Stock Analysis

Calculating The Fair Value Of PUMA SE (ETR:PUM)

XTRA:PUM
Source: Shutterstock

Key Insights

  • PUMA's estimated fair value is €42.15 based on 2 Stage Free Cash Flow to Equity
  • Current share price of €47.47 suggests PUMA is potentially trading close to its fair value
  • The €54.55 analyst price target for PUM is 29% more than our estimate of fair value

Does the June share price for PUMA SE (ETR:PUM) reflect what it's really worth? Today, we will estimate the stock's intrinsic value by taking the expected future cash flows and discounting them to their present value. The Discounted Cash Flow (DCF) model is the tool we will apply to do this. Believe it or not, it's not too difficult to follow, as you'll see from our example!

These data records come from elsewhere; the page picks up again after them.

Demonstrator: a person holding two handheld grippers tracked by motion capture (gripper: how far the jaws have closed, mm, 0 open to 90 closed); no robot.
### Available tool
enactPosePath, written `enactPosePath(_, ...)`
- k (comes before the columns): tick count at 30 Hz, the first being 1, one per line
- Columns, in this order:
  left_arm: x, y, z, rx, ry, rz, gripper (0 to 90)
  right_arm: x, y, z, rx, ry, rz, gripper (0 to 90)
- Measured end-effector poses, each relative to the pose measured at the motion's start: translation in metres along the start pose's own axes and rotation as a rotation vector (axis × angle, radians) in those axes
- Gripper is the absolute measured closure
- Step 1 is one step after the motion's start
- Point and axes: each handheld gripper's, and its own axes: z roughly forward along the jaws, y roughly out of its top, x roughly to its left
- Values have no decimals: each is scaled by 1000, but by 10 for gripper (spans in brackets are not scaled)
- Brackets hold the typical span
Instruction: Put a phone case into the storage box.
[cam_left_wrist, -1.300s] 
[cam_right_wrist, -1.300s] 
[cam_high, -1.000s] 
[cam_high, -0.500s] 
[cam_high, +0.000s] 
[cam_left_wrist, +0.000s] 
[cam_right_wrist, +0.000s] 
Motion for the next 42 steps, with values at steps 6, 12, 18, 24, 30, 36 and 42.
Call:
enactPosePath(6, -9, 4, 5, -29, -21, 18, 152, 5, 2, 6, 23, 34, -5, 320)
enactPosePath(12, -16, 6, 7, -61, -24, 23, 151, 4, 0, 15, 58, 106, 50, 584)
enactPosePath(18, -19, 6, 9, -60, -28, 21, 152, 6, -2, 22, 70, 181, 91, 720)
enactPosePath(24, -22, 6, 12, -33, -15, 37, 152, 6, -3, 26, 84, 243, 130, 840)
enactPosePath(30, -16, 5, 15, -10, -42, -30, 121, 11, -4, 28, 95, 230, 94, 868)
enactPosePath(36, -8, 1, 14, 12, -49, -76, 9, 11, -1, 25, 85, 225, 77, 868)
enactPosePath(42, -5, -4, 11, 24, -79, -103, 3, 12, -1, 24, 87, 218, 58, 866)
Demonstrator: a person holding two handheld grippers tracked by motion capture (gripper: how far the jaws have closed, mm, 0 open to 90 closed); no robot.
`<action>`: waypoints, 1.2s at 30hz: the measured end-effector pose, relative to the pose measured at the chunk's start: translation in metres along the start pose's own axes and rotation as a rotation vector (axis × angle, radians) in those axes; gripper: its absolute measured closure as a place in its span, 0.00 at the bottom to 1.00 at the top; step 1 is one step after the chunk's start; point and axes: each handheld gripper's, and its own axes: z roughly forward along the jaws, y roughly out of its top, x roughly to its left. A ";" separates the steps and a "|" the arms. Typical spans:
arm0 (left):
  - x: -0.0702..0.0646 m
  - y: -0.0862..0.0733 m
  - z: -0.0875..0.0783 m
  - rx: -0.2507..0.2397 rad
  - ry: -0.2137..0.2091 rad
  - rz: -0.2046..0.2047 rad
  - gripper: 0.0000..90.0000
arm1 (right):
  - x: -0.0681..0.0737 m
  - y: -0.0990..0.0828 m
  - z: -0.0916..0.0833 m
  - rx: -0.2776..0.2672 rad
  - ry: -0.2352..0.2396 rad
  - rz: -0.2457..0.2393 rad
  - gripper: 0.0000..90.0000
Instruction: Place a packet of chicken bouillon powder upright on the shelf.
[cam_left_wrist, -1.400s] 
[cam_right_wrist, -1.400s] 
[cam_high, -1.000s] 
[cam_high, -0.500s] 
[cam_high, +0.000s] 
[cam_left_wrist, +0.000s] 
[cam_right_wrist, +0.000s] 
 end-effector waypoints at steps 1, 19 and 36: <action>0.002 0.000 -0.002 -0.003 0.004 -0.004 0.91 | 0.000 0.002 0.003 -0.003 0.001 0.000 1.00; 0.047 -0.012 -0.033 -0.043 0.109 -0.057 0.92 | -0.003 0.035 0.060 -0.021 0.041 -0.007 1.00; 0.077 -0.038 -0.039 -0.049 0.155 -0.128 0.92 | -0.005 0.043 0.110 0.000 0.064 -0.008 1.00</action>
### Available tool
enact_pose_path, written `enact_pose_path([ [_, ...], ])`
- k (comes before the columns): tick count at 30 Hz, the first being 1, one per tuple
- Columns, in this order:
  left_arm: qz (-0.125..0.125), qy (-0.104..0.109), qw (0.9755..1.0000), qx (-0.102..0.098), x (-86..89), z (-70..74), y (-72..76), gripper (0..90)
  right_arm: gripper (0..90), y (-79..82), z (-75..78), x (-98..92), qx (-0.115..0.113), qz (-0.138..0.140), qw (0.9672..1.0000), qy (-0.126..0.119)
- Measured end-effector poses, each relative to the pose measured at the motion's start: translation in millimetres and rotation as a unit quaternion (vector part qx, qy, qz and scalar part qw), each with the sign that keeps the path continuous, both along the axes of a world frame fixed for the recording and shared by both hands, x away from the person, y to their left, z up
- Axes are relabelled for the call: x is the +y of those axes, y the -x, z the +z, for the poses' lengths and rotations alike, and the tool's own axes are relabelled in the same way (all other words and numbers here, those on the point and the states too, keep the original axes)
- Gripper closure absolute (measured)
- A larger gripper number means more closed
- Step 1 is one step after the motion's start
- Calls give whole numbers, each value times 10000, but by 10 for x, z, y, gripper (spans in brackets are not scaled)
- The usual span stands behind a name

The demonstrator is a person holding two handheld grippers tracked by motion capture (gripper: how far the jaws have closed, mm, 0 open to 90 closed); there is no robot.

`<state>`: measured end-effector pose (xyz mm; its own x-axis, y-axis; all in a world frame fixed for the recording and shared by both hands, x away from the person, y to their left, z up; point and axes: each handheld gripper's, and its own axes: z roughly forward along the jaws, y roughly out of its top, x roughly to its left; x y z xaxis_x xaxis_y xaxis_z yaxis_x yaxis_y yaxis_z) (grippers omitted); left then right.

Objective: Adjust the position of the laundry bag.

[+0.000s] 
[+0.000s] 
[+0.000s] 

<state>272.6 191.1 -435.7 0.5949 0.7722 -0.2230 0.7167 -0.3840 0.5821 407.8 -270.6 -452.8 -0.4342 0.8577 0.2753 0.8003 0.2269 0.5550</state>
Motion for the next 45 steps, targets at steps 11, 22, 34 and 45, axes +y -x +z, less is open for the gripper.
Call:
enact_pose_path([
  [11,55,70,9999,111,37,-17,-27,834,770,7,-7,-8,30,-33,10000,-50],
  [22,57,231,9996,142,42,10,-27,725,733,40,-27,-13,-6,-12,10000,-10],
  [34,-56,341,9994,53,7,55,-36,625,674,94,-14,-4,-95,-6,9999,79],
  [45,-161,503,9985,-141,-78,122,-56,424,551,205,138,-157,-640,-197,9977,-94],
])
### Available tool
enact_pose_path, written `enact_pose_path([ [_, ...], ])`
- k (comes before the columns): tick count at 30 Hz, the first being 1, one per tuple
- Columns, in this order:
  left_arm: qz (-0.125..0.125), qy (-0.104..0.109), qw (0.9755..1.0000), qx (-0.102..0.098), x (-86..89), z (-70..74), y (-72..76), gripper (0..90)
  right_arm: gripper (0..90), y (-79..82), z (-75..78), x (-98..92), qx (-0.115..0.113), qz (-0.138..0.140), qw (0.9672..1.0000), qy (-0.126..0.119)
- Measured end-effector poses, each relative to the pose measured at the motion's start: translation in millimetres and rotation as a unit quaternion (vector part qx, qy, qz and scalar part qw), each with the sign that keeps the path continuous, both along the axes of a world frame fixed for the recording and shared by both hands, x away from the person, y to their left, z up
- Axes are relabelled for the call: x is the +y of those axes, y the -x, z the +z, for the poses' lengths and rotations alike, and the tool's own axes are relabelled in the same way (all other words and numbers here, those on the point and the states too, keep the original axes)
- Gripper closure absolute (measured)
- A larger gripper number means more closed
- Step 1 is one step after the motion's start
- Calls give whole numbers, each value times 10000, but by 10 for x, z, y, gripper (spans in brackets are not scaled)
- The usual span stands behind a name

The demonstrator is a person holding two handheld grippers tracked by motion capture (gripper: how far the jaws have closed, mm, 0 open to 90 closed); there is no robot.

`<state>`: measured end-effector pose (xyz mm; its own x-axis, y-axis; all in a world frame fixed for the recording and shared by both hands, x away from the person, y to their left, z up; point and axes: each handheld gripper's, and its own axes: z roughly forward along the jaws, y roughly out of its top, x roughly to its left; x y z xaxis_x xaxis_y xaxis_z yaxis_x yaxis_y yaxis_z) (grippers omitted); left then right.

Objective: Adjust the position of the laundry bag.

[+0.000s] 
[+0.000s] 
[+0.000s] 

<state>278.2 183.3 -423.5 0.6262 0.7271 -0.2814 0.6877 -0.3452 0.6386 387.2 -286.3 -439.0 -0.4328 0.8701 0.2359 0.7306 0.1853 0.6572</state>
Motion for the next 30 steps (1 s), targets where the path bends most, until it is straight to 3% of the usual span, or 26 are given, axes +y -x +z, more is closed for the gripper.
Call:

We would caution that there are many ways of valuing a company and, like the DCF, each technique has advantages and disadvantages in certain scenarios. If you want to learn more about discounted cash flow, the rationale behind this calculation can be read in detail in the Simply Wall St analysis model.

View our latest analysis for PUMA

The Method

We are going to use a two-stage DCF model, which, as the name states, takes into account two stages of growth. The first stage is generally a higher growth period which levels off heading towards the terminal value, captured in the second 'steady growth' period. To start off with, we need to estimate the next ten years of cash flows. Where possible we use analyst estimates, but when these aren't available we extrapolate the previous free cash flow (FCF) from the last estimate or reported value. We assume companies with shrinking free cash flow will slow their rate of shrinkage, and that companies with growing free cash flow will see their growth rate slow, over this period. We do this to reflect that growth tends to slow more in the early years than it does in later years.

Generally we assume that a dollar today is more valuable than a dollar in the future, and so the sum of these future cash flows is then discounted to today's value:

10-year free cash flow (FCF) forecast

2024 2025 2026 2027 2028 2029 2030 2031 2032 2033
Levered FCF (€, Millions) €450.7m €530.2m €614.0m €384.0m €419.0m €385.9m €365.4m €352.5m €344.5m €339.8m
Growth Rate Estimate Source Analyst x7 Analyst x7 Analyst x7 Analyst x1 Analyst x1 Est @ -7.90% Est @ -5.32% Est @ -3.52% Est @ -2.26% Est @ -1.38%
Present Value (€, Millions) Discounted @ 6.4% €424 €468 €510 €300 €307 €266 €237 €215 €197 €183

("Est" = FCF growth rate estimated by Simply Wall St)
Present Value of 10-year Cash Flow (PVCF) = €3.1b

We now need to calculate the Terminal Value, which accounts for all the future cash flows after this ten year period. For a number of reasons a very conservative growth rate is used that cannot exceed that of a country's GDP growth. In this case we have used the 5-year average of the 10-year government bond yield (0.7%) to estimate future growth. In the same way as with the 10-year 'growth' period, we discount future cash flows to today's value, using a cost of equity of 6.4%.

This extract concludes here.